This morning, I send in my final-est drafts for my book, Practical Maya Programming with Python. This is actually the second time it’s gone to production. The editing process has been, uh, challenging, which resulted in several months of delays.

I’ll post with more information when it’s for sale, but you can pre-order it now!

Anyway, now that the book is out of the way, I can get back to blogging more regularly.


An Unfoolish Consistency: Introducing PEP8 to a legacy codebase

by Rob Galanakis on 25/04/2014

Consistency with this style guide is important. Consistency within a project is more important. Consistency within one module or function is most important.
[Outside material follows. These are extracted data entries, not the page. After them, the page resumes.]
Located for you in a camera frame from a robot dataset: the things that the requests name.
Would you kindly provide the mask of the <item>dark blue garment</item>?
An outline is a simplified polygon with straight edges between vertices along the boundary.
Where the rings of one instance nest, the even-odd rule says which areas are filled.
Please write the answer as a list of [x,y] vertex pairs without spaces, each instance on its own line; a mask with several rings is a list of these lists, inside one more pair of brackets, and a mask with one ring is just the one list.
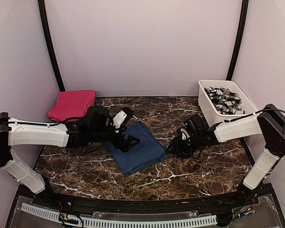
[[168,159],[166,147],[156,140],[151,130],[143,123],[132,124],[124,134],[126,137],[134,136],[140,142],[128,152],[122,152],[109,142],[105,145],[125,177]]

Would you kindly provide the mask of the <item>pink trousers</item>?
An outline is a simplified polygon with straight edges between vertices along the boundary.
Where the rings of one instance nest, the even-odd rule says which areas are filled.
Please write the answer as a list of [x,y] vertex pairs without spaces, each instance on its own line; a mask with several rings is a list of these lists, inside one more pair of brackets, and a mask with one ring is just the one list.
[[68,118],[85,116],[89,107],[95,102],[94,90],[59,92],[57,101],[49,110],[47,117],[55,122]]

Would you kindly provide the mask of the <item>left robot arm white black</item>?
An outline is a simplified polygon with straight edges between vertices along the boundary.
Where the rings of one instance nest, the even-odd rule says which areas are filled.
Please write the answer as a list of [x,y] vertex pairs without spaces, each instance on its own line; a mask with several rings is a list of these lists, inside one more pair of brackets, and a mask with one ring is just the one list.
[[17,145],[50,145],[79,148],[90,143],[111,143],[122,152],[140,143],[140,139],[125,136],[126,124],[133,112],[126,107],[114,116],[107,108],[91,106],[83,117],[70,117],[57,123],[25,122],[0,113],[0,169],[39,195],[47,207],[57,204],[46,179],[29,167],[12,149]]

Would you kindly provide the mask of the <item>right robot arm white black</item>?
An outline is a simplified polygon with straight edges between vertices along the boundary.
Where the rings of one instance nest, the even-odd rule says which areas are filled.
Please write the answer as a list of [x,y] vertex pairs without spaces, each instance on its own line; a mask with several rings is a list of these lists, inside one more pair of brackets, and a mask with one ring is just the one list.
[[242,117],[223,120],[208,125],[198,114],[185,120],[177,129],[167,151],[179,158],[193,157],[196,150],[202,151],[220,143],[255,135],[263,137],[265,146],[249,173],[242,180],[241,188],[233,195],[233,202],[243,206],[251,199],[251,191],[268,176],[285,156],[285,111],[273,104]]

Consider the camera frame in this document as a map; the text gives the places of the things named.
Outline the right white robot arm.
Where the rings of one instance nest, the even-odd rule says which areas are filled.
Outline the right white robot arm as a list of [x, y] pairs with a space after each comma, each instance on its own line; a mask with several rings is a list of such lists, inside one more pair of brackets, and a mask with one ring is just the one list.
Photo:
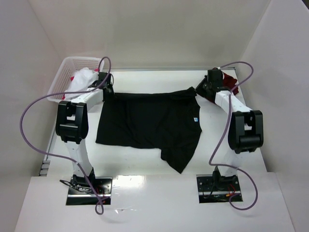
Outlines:
[[236, 183], [237, 168], [241, 167], [246, 155], [260, 148], [264, 142], [263, 114], [244, 105], [224, 85], [226, 75], [214, 68], [196, 87], [196, 93], [222, 108], [228, 115], [228, 150], [222, 165], [216, 164], [212, 174], [212, 183], [218, 190], [224, 190]]

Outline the black t shirt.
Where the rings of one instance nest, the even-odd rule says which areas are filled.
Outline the black t shirt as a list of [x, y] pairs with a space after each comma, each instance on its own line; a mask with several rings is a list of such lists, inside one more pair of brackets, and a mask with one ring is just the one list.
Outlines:
[[161, 159], [182, 173], [202, 129], [193, 87], [171, 93], [114, 93], [103, 103], [96, 143], [160, 149]]

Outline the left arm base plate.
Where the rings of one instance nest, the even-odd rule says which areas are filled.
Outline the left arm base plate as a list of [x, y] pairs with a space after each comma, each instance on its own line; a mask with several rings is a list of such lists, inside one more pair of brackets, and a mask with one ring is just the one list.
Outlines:
[[112, 178], [92, 179], [93, 191], [83, 177], [72, 177], [70, 181], [63, 181], [69, 187], [66, 205], [95, 205], [98, 202], [97, 195], [103, 200], [103, 205], [111, 204]]

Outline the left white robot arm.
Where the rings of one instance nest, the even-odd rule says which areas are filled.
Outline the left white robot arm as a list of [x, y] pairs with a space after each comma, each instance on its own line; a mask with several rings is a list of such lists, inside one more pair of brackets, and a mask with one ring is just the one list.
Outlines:
[[113, 94], [113, 75], [106, 72], [94, 73], [95, 79], [87, 81], [82, 93], [60, 101], [56, 117], [56, 134], [65, 143], [73, 159], [71, 181], [60, 182], [87, 194], [96, 183], [94, 168], [89, 161], [85, 139], [88, 135], [88, 110]]

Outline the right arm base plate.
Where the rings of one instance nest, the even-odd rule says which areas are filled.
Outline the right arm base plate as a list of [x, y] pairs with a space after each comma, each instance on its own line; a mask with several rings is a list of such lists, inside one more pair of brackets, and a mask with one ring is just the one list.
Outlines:
[[217, 177], [212, 174], [197, 175], [197, 190], [199, 203], [228, 203], [232, 196], [232, 202], [242, 202], [241, 189], [237, 176]]

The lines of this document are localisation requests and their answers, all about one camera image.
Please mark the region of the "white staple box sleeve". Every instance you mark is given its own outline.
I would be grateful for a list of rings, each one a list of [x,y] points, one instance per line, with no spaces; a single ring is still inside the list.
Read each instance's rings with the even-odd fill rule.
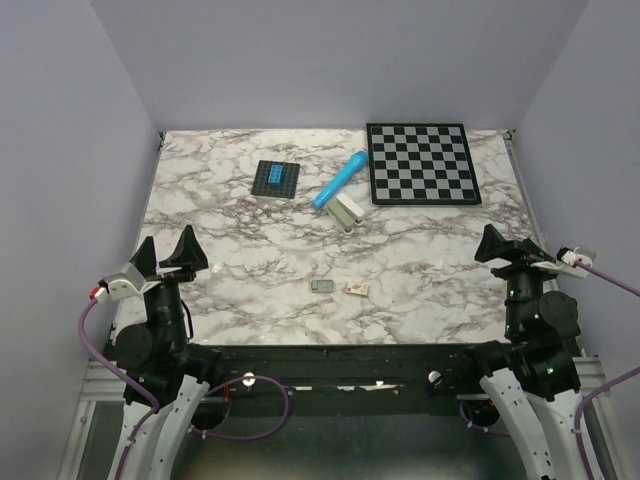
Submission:
[[[366,297],[369,292],[369,285],[363,282],[348,282],[345,287],[345,292],[351,295]]]

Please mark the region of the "cream plastic piece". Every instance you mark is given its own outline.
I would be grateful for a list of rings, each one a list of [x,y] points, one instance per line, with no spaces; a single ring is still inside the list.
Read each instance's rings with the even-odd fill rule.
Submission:
[[[341,230],[345,234],[351,234],[355,228],[356,222],[349,211],[341,206],[336,200],[328,202],[326,207],[327,212],[340,226]]]

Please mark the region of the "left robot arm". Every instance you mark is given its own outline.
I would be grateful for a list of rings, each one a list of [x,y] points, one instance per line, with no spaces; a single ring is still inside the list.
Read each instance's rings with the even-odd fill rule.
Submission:
[[[156,259],[154,240],[146,237],[129,262],[104,279],[109,299],[140,297],[146,314],[115,340],[115,364],[126,387],[112,479],[170,478],[199,401],[221,385],[219,354],[192,343],[192,321],[179,290],[208,267],[192,226],[186,226],[167,259]]]

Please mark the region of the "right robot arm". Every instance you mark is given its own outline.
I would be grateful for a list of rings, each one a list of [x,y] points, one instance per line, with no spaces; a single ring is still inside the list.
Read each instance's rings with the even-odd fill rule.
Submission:
[[[581,333],[577,301],[544,284],[559,275],[580,277],[532,240],[507,240],[485,226],[478,262],[501,259],[492,274],[505,281],[506,344],[469,349],[462,384],[493,403],[530,479],[600,479],[583,395],[570,344]]]

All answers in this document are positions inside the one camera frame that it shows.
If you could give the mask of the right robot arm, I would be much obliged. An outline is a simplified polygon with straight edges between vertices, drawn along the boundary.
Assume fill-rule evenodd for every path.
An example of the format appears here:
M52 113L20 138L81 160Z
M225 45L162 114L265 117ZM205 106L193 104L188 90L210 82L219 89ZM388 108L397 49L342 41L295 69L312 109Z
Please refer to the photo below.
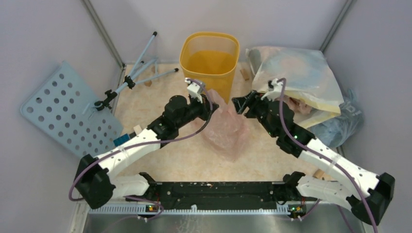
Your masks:
M232 102L237 114L257 119L271 137L277 138L282 151L317 166L333 179L317 179L297 171L286 174L283 181L289 199L321 199L350 210L366 224L380 224L394 196L392 175L365 170L328 148L313 133L294 123L294 112L283 102L269 100L256 91L235 97Z

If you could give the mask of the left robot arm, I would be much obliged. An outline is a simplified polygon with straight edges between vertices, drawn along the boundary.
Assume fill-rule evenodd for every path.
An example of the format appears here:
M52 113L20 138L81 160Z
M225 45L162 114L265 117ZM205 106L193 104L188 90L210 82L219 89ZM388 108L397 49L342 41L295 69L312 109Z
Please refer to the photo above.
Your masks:
M219 105L202 94L201 98L175 95L169 99L161 116L143 131L116 149L92 157L81 158L70 193L76 189L91 209L104 206L113 198L120 185L117 175L148 153L168 143L179 141L179 129L199 118L207 125Z

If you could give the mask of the pink plastic trash bag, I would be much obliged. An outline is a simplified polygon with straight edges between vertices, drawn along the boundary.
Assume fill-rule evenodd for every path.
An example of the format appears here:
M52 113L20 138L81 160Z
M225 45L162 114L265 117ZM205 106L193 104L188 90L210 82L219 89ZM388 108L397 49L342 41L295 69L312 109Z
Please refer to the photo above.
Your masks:
M225 100L214 89L208 90L212 101L219 108L201 135L205 144L222 158L234 162L241 156L249 136L244 116L237 114L233 103Z

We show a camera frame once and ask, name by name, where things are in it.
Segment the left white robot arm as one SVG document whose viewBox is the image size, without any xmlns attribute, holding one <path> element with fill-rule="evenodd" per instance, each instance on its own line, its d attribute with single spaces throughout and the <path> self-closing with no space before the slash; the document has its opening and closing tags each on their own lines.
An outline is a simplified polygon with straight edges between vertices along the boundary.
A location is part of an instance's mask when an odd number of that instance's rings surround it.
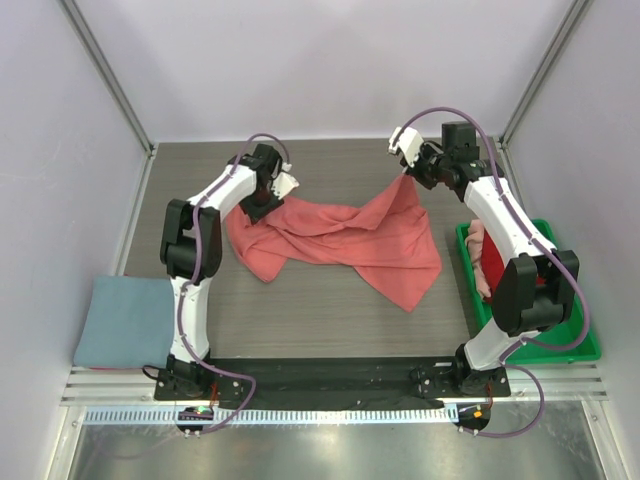
<svg viewBox="0 0 640 480">
<path fill-rule="evenodd" d="M 298 186 L 289 169 L 287 153 L 259 143 L 243 148 L 201 192 L 167 205 L 160 260 L 173 290 L 174 335 L 157 400 L 198 400 L 213 388 L 215 374 L 203 364 L 210 358 L 207 309 L 222 261 L 222 223 L 235 207 L 255 223 L 282 206 Z"/>
</svg>

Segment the salmon pink t shirt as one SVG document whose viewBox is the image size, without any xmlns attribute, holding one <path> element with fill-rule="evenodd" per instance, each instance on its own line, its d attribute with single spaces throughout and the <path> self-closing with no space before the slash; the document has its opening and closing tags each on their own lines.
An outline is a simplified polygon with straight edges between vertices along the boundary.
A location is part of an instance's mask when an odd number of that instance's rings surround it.
<svg viewBox="0 0 640 480">
<path fill-rule="evenodd" d="M 238 260 L 258 279 L 276 279 L 288 260 L 345 265 L 406 312 L 442 271 L 427 210 L 414 181 L 400 175 L 361 207 L 295 197 L 257 223 L 240 208 L 226 218 Z"/>
</svg>

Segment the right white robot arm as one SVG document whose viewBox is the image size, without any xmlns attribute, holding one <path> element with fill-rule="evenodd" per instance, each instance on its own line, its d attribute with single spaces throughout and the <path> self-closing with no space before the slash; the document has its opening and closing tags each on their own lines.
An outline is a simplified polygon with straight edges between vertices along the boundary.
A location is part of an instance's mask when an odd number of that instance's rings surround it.
<svg viewBox="0 0 640 480">
<path fill-rule="evenodd" d="M 443 184 L 478 218 L 504 266 L 492 294 L 492 317 L 453 357 L 451 383 L 459 396 L 483 396 L 504 376 L 506 360 L 539 334 L 568 320 L 579 260 L 560 251 L 534 226 L 513 196 L 494 157 L 479 157 L 486 135 L 470 122 L 442 126 L 442 141 L 397 128 L 388 150 L 405 174 L 432 189 Z"/>
</svg>

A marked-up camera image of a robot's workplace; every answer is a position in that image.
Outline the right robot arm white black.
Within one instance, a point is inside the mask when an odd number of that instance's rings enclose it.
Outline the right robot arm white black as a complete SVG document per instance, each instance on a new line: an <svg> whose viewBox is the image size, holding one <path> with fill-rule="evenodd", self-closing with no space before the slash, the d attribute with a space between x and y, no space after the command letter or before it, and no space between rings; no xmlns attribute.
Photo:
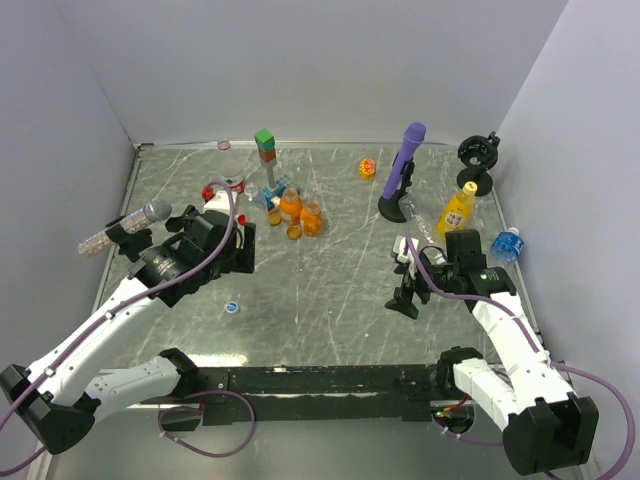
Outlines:
<svg viewBox="0 0 640 480"><path fill-rule="evenodd" d="M448 398L468 395L502 434L506 456L520 475L578 466L589 459L599 413L551 364L524 313L508 273L490 267L473 229L445 236L447 260L432 264L416 240L399 236L391 256L402 283L386 308L416 318L415 297L462 300L489 337L506 374L477 351L453 348L437 363L436 384Z"/></svg>

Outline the white blue bottle cap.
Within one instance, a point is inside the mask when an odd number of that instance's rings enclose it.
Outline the white blue bottle cap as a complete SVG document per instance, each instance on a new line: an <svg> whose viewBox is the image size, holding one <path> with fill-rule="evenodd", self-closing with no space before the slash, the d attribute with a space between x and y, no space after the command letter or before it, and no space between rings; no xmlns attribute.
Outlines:
<svg viewBox="0 0 640 480"><path fill-rule="evenodd" d="M225 311L229 314L238 313L240 310L239 304L236 302L229 302L225 305Z"/></svg>

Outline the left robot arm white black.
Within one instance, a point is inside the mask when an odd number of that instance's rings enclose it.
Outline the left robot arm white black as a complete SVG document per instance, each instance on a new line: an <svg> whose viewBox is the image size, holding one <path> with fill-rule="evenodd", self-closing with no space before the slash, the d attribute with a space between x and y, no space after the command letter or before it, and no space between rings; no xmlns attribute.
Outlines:
<svg viewBox="0 0 640 480"><path fill-rule="evenodd" d="M168 221L172 237L145 242L108 300L56 348L28 367L1 373L1 390L15 413L51 454L78 444L99 421L156 397L189 400L199 369L177 348L110 375L104 363L138 329L164 317L183 297L224 274L255 268L254 224L229 213L188 208Z"/></svg>

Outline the clear plastic bottle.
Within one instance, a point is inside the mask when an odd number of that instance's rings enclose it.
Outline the clear plastic bottle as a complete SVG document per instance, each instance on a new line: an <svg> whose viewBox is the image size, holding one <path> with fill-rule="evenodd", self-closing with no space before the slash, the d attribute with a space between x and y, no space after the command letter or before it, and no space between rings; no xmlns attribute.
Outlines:
<svg viewBox="0 0 640 480"><path fill-rule="evenodd" d="M433 235L432 222L423 202L412 194L406 194L399 200L398 205L411 236L419 240L423 246L436 245L437 240Z"/></svg>

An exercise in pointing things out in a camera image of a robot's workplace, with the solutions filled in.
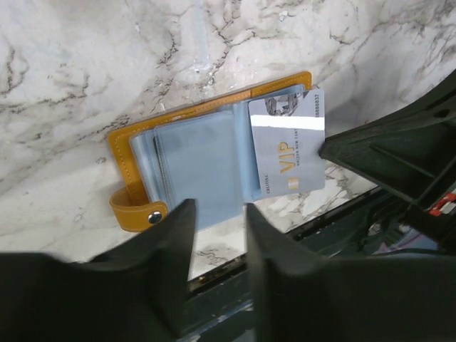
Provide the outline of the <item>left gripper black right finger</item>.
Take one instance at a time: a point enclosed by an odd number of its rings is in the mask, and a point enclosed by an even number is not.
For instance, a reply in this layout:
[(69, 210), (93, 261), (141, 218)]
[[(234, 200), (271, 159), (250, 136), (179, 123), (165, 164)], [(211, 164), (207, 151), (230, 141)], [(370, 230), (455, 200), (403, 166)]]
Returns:
[(246, 210), (258, 341), (453, 341), (451, 256), (326, 258)]

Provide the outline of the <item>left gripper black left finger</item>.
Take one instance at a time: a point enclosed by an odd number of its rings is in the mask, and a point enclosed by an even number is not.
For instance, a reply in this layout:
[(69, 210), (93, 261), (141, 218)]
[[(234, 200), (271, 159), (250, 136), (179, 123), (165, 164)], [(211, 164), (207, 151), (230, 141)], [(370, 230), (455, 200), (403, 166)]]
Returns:
[(1, 255), (3, 341), (176, 341), (183, 334), (196, 204), (85, 263)]

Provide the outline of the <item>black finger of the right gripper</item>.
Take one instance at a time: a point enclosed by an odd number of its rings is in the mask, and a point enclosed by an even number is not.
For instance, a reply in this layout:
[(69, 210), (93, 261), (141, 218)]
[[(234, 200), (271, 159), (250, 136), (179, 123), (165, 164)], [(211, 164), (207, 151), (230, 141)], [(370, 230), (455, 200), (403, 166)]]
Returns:
[(455, 215), (431, 210), (455, 190), (455, 74), (410, 105), (331, 136), (319, 155), (410, 205), (406, 222), (455, 245)]

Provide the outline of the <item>silver VIP credit card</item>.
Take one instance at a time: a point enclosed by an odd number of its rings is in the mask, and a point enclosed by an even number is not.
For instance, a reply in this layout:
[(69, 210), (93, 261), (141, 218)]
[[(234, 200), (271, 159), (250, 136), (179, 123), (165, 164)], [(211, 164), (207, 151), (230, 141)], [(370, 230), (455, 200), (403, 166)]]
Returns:
[(261, 197), (320, 190), (325, 165), (318, 154), (325, 140), (321, 89), (269, 95), (248, 104)]

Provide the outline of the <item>mustard yellow card holder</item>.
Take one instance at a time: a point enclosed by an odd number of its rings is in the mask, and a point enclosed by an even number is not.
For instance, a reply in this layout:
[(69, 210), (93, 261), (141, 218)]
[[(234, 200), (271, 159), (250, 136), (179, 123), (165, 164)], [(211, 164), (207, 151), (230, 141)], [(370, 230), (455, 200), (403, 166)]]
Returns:
[(112, 131), (108, 144), (125, 183), (110, 198), (120, 227), (144, 231), (191, 198), (204, 229), (265, 199), (248, 104), (311, 86), (304, 71)]

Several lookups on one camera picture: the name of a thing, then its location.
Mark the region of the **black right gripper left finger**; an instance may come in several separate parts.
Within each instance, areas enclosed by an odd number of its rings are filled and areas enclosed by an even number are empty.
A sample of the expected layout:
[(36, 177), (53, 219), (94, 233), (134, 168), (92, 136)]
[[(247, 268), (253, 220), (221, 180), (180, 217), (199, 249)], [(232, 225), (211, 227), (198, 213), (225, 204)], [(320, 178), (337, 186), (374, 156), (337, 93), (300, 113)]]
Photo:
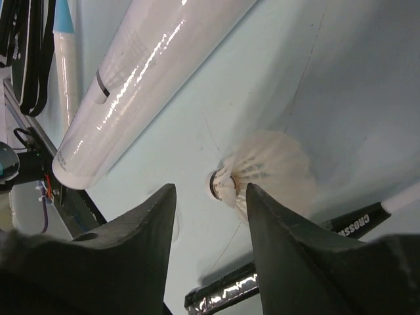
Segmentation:
[(1, 234), (2, 314), (168, 314), (165, 284), (177, 191), (71, 241)]

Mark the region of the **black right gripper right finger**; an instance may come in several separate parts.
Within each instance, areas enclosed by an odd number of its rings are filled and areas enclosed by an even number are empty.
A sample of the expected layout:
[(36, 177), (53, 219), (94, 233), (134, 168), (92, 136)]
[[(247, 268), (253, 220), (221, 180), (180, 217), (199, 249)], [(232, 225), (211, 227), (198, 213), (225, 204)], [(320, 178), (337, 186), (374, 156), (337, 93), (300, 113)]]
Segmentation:
[(326, 230), (255, 184), (246, 190), (265, 314), (418, 314), (419, 236), (363, 242)]

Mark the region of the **white feather shuttlecock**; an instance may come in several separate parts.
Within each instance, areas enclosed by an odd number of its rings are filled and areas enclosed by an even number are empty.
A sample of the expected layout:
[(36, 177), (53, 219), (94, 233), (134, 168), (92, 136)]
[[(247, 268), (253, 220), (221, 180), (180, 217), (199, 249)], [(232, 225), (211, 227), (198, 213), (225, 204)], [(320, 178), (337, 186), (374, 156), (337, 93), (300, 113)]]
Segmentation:
[(317, 184), (309, 156), (300, 143), (283, 131), (260, 130), (244, 139), (205, 179), (210, 198), (235, 210), (249, 224), (248, 184), (302, 217), (309, 217)]

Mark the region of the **white shuttlecock tube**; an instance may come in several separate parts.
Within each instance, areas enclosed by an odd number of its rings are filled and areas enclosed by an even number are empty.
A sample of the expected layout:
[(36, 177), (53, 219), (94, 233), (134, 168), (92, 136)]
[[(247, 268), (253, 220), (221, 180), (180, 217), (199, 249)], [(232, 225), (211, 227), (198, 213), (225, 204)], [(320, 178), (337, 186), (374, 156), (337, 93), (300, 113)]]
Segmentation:
[(132, 1), (53, 159), (58, 181), (103, 177), (252, 6)]

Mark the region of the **black shuttlecock tube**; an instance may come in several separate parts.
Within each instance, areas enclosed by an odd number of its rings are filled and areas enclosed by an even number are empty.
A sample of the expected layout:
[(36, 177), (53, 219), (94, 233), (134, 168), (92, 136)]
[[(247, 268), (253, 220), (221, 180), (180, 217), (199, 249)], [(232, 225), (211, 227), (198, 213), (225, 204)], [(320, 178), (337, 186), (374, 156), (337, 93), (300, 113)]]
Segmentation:
[(9, 192), (20, 167), (18, 154), (5, 142), (1, 142), (1, 193)]

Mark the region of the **white racket black grip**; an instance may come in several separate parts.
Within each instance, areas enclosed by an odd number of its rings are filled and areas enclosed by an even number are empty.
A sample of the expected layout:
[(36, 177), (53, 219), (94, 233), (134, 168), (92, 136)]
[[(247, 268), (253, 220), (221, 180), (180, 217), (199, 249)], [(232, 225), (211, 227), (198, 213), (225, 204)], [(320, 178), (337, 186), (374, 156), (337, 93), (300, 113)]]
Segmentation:
[(360, 239), (392, 214), (413, 202), (419, 201), (419, 182), (386, 199), (346, 213), (320, 224), (322, 228), (344, 237)]

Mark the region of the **blue racket white grip left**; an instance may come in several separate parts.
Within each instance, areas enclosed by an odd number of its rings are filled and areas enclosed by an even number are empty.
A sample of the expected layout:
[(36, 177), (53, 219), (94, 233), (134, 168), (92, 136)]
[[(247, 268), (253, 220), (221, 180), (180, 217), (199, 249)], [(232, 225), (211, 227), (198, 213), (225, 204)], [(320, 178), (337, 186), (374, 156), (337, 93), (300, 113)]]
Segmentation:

The EVE source code, being initially developed before PEP8 existed, was based on Microsoft’s C++ style. Mostly this is manifested in UpperCamelCase function and method names, mixedCase parameter and variable names, and file headers and class/method delimiters. There was also a style guide that was probably larger than PEP8 (though included a bit more than basic style).

Today, most new code is PEP8 compliant. “What!?” I hear you say. “A foolish consistency is the hobgoblin of little minds!” I agree, and I’ll get back to that at the end. But first, what was involved in introducing PEP8?

The move started when I asked my team if anyone wanted to keep using the headers and delimiters. No one did. So we took out the headers and delimiters before we did any modifications to a file.

A while later, I asked all the programmers on the project if anyone felt strongly about keeping the existing style. No one did. So we started writing new packages with PEP8. The rationale was that our code was already calling code using lowercase_underscore in the stdlib, so it’d be no different for that same code to call a relatively independent, though still project-related, library.

Yet a while later, I started slipping some PEP8 code into modules or packages that weren’t PEP8. I was worried people would get upset. No one did.

And finally, in preparing some basic utility libraries for usage on other projects, I converted the function and method names to PEP8. This involved find-and-replace or CamelCase aliases. I bet you can guess who cared about these “superfluous” edits, or objected to the fact that parameter and variable names remained mixedCase? No one did.

Emerson’s quote “a foolish consistency is the hobgoblin of little minds” is often used as a reason to not change existing code to PEP8, or introduce it into a non-PEP8 codebase. But the quote means the opposite. Foolish consistency” is being unable to change your mind because it would contradict something you’ve believed or said. So PEP8 has it so right but so wrong: the foolish consistency is to keep things the way they are, even though we know what the right thing to do is.*

* I would recommend introducing PEP8 incrementally. I also suggest keeping things backwards compatible when it is more prudent, such as if the changes are expansive, or you do not control all the code. I also don’t suggest being a stylistic nitpicker when it comes to non-functional aspects such as line length. There may also be times to break the rules (a class that behaves like a function, or function that behaves like a class def). As always, good sense should be applied when considering any viewpoints on this blog.